§ **TASK PROMPT**:
Lift out each line of the data that holds "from".

§ **SOURCE DATA**:
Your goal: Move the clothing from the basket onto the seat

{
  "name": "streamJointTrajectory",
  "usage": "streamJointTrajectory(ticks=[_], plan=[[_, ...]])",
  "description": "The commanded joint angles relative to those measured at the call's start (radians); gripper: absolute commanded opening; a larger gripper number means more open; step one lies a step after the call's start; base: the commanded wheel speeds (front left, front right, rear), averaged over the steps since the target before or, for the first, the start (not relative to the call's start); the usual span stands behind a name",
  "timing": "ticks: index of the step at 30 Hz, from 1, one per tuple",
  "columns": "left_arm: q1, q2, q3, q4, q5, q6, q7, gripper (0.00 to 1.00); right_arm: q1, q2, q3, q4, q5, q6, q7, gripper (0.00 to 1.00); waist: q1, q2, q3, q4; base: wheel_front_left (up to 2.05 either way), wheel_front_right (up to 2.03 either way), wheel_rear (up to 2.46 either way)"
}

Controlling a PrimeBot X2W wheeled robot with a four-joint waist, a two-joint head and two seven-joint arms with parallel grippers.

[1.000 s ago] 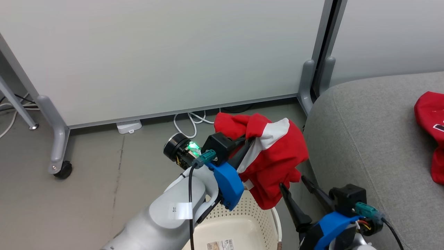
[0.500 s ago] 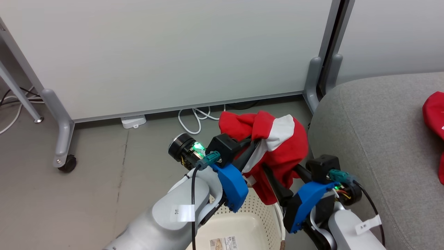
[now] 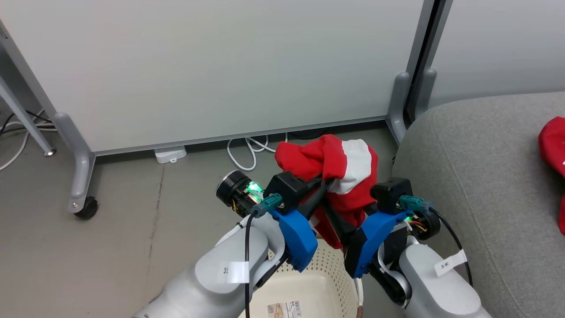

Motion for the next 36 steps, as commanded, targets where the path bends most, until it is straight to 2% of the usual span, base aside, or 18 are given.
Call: streamJointTrajectory(ticks=[1, 2, 16, 34, 35, 36], plan=[[-0.008, -0.001, 0.001, -0.005, -0.002, -0.002, -0.005, 0.00, -0.018, 0.000, 0.009, 0.010, 0.011, 0.000, -0.008, 0.14, -0.0001, 0.0000, -0.001, 0.000, 0.00, 0.00, 0.00], [-0.009, -0.001, 0.001, -0.005, -0.002, -0.002, -0.005, 0.00, -0.024, 0.000, 0.017, 0.018, 0.017, 0.000, -0.013, 0.00, -0.0001, 0.0000, -0.001, 0.000, 0.00, 0.00, 0.00], [-0.001, -0.001, 0.016, 0.000, 0.005, -0.002, -0.005, 0.00, -0.058, 0.000, 0.061, 0.103, 0.035, 0.000, -0.056, 0.00, -0.0001, 0.0000, -0.008, -0.011, 0.00, 0.00, 0.00], [0.008, -0.001, 0.028, 0.014, 0.000, -0.002, -0.005, 0.00, -0.074, 0.000, 0.082, 0.140, 0.054, 0.000, -0.078, 0.00, -0.0001, 0.0000, -0.010, -0.017, 0.00, 0.00, 0.00], [0.008, -0.001, 0.029, 0.015, -0.001, -0.002, -0.005, 0.13, -0.075, 0.001, 0.083, 0.141, 0.055, 0.000, -0.078, 0.00, -0.0001, 0.0000, -0.009, -0.017, 0.00, 0.00, 0.00], [0.009, -0.001, 0.031, 0.017, -0.001, -0.002, -0.005, 0.35, -0.076, 0.001, 0.083, 0.142, 0.055, 0.000, -0.079, 0.00, -0.0001, 0.0000, -0.009, -0.017, 0.00, 0.00, 0.00]])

§ **SOLUTION FOR THIS EXERCISE**:
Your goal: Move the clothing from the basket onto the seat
  "timing": "ticks: index of the step at 30 Hz, from 1, one per tuple",

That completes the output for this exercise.